The decision to build an Anglican church at Galle, was initiated by the first Bishop of Colombo, Rt. Rev. James Chapman. The foundation of the church was laid on 30 October 1868, by Rev. Dr. Piers Calveley Claughton, the second Bishop of Colombo. The construction of the church was facilitated by a grant of the land and £600 from the 13th Governor of Ceylon, Sir Hercules Robinson. A further £1,000 contribution was received from an English parish. The church was designed by James George Smither, the government architect, who later designed the National Museum of Colombo. The church was constructed on the site of a former Court House (1780s). The gallows it is said stood on the site of the present altar. The Anglican congregation in Galle which, up to then, worshipped in the Dutch Church. The church was consecrated on 21 February 1871 by Bishop Claughton, assisted by the church's first vicar, Rev. Dr.

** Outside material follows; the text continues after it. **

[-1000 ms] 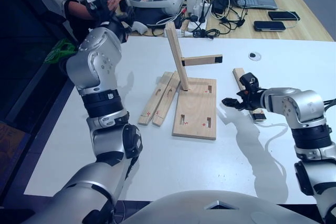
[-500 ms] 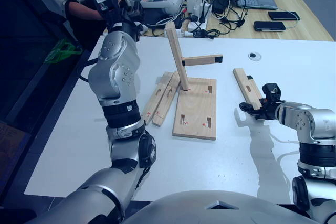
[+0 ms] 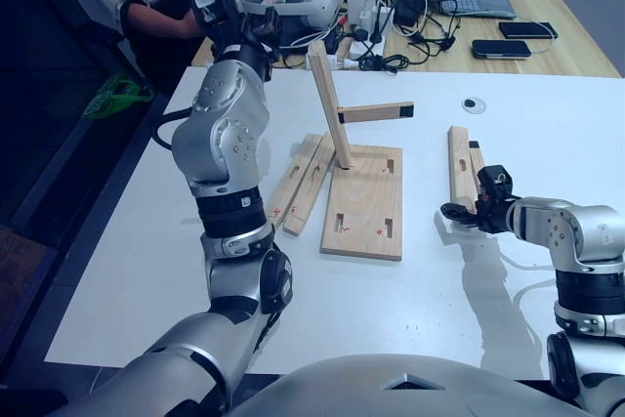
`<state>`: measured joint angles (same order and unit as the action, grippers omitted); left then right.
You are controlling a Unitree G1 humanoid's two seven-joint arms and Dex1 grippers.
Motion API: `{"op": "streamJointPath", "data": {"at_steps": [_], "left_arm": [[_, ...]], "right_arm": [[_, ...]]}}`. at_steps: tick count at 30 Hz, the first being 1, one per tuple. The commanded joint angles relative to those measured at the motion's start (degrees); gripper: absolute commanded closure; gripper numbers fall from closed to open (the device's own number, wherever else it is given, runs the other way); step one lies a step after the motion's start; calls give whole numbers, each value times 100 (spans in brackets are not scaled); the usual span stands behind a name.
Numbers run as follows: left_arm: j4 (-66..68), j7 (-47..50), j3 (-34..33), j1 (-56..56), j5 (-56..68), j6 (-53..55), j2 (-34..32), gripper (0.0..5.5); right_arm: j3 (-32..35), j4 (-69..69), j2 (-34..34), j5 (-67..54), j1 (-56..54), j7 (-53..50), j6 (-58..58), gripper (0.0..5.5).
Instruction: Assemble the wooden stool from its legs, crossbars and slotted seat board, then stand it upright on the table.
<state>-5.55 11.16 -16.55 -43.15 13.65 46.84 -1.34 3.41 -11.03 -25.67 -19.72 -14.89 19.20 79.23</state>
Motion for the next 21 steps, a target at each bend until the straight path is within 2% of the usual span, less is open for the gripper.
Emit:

George Justus Schrader (1829-1875).

In recognition of Rev. Dr. Schrader's significant contribution to the church, a large bell was placed in his memory in the centre dome of the church in 1876. In the mid 1960s, for security reasons the bell was lowered and was left to be sold. It was subsequently bought by the diocese and is now housed in the Cathedral of Christ the Living Saviour in Colombo. The current bell was acquired by the church in 1968. The bell came from the Liberty Ship, "Ocean Verity", and was donated by the Clan Line Steamship Company.

The first Baptism at All Saints was Lilian Slade Godolphin Ozanne on 21 February 1871 and the first marriage was held on 25 March 1871, between James Weir and Jane Strene King.

==Architecture==
It was built on a basilican plan in a Victorian Gothic Revival style of architecture, modified to suit local climate. The plan of the Church is cruciform firmly supported on stone columns and arches carved beautifully in timber. Masonry arches built in local kabuk and lime mortar. The heavy pews, with carvings of the Jewish Star of David, and the sanctuary are all made from Burmese teak.